A metagenomic approach is often employed to isolate a large number of novel products like new antibiotics [13], antibiotic resistance genes [14], transporters [15] and novel biocatalysts [16–18]. This approach vastly increases the pool of biological diversity from which novel enzymes may be isolated. Therefore, an attempt has been made in the present investigation to clone a metagenome-derived gene from environmental soil samples collected from hot springs of northern India that encodes a highly thermoactive and thermostable pectinase. The gene was sequenced and compared with known sequences. The gene was expressed in Escherichia coli and the enzyme was characterized biochemically.
Materials and methods
Sample collection and DNA isolation
Soil samples were collected from hot springs of Manikaran (32.0333N, 77.3500E), India, where the temperature varies from 70 to 100 °C. Metagenomic DNA was isolated [19] and purified [20]. Briefly, 1.3 ml of extraction buffer (100 mM Tris–Cl, pH 8.0; 100 mM EDTA, pH 8.0; 1.5 ml NaCl; 100 mM sodium phosphate buffer; CTAB 1 % w/v) was added to 0.5 g soil sample. After complete mixing 100 μg/ml of proteinase K was added and incubated for 45 min at 37 °C. SDS (2 % w/v) was added and incubated at 60 °C for 2 h, followed by a chloroform: isoamyl alcohol (24:1) extraction and precipitation by 0.6 volume isopropanol. Samples were centrifuged at 12,000 rpm for 15 min to pellet down the DNA. The pellet was air-dried and dissolved in TE (10 mM Tris–Cl and 1 mM EDTA, pH 8.0).
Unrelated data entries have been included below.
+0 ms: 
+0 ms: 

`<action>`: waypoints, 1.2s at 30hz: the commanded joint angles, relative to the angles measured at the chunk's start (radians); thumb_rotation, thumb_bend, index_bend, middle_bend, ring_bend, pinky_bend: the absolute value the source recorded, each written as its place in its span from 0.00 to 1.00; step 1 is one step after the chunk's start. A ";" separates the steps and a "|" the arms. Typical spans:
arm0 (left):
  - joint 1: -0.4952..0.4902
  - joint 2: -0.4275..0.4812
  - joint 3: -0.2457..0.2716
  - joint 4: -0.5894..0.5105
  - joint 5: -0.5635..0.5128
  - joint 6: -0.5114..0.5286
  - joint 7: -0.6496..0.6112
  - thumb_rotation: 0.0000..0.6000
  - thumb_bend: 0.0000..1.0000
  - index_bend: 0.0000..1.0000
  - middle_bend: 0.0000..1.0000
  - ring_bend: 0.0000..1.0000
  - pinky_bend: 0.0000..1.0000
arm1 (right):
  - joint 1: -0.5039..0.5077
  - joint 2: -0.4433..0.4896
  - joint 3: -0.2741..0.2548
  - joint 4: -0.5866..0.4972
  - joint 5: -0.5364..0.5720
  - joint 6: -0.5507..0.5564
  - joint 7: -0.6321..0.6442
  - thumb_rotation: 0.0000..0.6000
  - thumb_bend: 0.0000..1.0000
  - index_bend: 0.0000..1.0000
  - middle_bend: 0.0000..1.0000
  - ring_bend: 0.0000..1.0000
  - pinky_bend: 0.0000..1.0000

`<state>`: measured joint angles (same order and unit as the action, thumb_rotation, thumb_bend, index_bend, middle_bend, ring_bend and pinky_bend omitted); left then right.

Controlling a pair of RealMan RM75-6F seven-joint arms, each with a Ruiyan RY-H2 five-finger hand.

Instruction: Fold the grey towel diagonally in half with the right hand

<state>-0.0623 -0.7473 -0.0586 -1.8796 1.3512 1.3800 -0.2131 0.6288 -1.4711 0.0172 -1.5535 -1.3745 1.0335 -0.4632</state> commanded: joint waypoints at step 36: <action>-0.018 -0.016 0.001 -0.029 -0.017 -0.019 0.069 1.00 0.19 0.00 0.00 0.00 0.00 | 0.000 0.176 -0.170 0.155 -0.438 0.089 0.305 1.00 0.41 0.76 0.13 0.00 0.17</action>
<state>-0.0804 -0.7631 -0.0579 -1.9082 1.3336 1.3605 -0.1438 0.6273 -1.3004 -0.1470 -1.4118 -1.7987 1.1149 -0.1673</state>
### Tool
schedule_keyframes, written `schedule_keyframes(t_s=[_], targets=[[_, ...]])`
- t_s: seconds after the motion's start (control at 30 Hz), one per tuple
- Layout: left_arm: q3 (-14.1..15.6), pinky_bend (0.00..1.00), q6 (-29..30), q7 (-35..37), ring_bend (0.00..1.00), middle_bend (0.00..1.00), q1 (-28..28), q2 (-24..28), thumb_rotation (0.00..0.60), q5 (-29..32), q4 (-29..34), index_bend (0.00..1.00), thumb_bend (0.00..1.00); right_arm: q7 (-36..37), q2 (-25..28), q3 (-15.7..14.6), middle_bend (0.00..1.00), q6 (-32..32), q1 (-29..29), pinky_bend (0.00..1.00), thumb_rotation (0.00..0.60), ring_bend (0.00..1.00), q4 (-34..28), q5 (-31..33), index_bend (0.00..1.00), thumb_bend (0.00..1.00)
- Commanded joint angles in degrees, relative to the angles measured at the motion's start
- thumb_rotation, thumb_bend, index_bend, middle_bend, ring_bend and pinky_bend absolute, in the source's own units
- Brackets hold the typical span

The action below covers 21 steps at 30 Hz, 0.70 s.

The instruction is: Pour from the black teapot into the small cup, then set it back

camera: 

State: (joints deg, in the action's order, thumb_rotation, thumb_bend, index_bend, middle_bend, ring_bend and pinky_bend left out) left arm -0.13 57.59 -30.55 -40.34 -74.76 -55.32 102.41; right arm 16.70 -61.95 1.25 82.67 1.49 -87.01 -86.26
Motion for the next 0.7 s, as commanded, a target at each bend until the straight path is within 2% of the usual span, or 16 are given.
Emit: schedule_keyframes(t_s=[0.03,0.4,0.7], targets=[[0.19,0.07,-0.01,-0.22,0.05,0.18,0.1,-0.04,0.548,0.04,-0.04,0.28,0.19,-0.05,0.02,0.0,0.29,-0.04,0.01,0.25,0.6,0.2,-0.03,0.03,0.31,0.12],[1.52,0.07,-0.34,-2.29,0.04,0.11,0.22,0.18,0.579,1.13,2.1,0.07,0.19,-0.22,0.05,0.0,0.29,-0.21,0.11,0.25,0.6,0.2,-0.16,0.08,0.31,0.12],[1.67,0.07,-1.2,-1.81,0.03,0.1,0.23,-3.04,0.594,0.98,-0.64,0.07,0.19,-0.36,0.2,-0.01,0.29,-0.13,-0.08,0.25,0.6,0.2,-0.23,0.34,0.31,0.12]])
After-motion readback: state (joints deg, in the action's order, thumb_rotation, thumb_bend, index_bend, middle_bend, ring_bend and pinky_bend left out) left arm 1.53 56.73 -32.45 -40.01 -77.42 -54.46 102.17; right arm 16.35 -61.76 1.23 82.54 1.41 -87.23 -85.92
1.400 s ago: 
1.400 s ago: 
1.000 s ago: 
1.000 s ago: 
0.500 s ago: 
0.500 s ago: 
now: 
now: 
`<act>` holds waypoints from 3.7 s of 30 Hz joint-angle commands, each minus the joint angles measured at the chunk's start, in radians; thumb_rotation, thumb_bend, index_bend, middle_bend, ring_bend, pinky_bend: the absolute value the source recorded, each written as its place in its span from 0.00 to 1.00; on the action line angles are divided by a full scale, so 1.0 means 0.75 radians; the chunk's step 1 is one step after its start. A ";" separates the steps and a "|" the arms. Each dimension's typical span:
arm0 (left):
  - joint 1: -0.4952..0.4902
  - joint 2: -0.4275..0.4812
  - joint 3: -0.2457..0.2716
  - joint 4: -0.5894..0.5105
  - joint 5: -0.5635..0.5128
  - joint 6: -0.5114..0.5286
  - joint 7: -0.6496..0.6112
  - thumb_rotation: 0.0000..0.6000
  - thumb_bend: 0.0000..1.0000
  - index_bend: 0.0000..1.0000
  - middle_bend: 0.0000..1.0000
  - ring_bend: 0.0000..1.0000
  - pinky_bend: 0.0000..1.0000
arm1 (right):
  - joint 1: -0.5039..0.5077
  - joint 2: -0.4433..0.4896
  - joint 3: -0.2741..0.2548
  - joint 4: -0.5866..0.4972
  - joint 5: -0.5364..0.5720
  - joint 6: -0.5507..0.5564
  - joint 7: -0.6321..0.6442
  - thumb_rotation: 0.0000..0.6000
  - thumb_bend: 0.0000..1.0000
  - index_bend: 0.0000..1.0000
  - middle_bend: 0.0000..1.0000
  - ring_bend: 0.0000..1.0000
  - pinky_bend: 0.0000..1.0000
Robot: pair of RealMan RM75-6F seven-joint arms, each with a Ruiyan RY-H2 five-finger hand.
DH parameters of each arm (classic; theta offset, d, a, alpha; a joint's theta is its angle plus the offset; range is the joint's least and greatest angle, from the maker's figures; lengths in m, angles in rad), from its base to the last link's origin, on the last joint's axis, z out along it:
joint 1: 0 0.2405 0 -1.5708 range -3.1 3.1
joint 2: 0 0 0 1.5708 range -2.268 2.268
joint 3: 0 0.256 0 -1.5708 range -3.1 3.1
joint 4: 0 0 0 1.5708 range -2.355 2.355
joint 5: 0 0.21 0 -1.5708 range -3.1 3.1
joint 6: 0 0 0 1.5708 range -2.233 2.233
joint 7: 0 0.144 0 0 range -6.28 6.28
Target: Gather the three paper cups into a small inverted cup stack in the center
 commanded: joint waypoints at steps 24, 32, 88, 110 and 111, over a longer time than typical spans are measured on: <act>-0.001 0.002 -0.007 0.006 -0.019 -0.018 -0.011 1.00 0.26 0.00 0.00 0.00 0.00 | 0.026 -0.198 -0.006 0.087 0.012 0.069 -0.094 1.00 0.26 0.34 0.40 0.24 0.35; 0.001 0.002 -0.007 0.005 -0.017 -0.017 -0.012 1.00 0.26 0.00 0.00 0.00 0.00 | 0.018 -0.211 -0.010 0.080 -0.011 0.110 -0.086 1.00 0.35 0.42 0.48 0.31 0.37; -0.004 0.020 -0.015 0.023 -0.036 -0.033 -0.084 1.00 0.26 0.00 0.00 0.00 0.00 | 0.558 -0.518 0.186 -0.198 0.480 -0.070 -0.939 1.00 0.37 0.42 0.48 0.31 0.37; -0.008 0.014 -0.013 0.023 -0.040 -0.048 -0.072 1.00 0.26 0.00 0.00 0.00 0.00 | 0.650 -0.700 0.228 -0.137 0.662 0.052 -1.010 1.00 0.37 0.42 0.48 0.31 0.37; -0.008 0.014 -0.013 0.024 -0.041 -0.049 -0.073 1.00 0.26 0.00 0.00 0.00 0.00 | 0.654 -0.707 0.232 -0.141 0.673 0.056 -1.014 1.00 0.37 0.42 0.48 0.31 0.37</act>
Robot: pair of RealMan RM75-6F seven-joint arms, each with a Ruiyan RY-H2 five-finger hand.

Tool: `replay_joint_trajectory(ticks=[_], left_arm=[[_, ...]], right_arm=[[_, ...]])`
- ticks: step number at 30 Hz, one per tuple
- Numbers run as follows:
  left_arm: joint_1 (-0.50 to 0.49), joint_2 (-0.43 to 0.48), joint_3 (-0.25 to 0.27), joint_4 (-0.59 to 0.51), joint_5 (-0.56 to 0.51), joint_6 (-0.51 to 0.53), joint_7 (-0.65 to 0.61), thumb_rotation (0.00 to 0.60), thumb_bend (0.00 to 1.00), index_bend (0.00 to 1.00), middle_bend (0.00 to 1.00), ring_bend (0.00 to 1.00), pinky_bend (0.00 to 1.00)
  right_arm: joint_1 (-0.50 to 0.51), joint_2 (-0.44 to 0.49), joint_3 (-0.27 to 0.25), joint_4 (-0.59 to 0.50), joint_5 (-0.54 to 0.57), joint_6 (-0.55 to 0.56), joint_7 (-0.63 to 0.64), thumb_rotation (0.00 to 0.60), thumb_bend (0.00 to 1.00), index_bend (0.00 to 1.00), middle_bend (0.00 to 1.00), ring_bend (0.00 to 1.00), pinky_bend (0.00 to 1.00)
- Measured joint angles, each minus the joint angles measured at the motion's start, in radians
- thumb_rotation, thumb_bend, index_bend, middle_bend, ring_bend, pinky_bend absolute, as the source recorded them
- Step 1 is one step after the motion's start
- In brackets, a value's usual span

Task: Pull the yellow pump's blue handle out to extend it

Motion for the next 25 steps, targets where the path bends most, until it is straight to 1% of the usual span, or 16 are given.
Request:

For purification of DNA, a Q-Sepharose (Sigma, USA) anion exchanger was used to remove humic acid impurities following Sharma et al. [20].
Cloning, sequencing and analysis of a pectinase gene
Primers were designed based on known sequences of pectinase genes from other species to amplify a metagenomic pectinase gene by PCR. (Forward primer 5′-GTG AGT CTG CAG AAA ATA AAA G-3′ and reverse primer 5′-TTA GGC TTT GTG TGA GTC ATA G-3′). The PCR mix contained 30 ng metagenomic DNA, 1.5 mM MgCl2, 1X Taq buffer, 0.2 mM dNTPs, 0.2 μM of each primer and 1U Taq polymerase (Larova, Germany) in a final volume of 25 μl. The following PCR profile was used: 1 cycle 94 °C for 3 min; 35 cycles of 94 °C for 30 s, 55 °C for 40 s, and 72 °C for 2 min; followed by a final extension at 72 °C for 7 min. Amplified products were analyzed on a 1.2 % agarose gel and then purified using the GenElute™ Gel Extraction Kit (Sigma, USA) according to the manufacturer’s instructions. The PCR product was ligated into pGEM®-T vector (Promega, USA) as described by the manufacturer. The recombinant vector was then transformed into E. coli JM109 and recombinants were screened on LB ampicillin plates containing X-Gal (40 μg/ml) and IPTG (0.3 mM). Plasmid DNA was prepared according to Sambrook et al. [21].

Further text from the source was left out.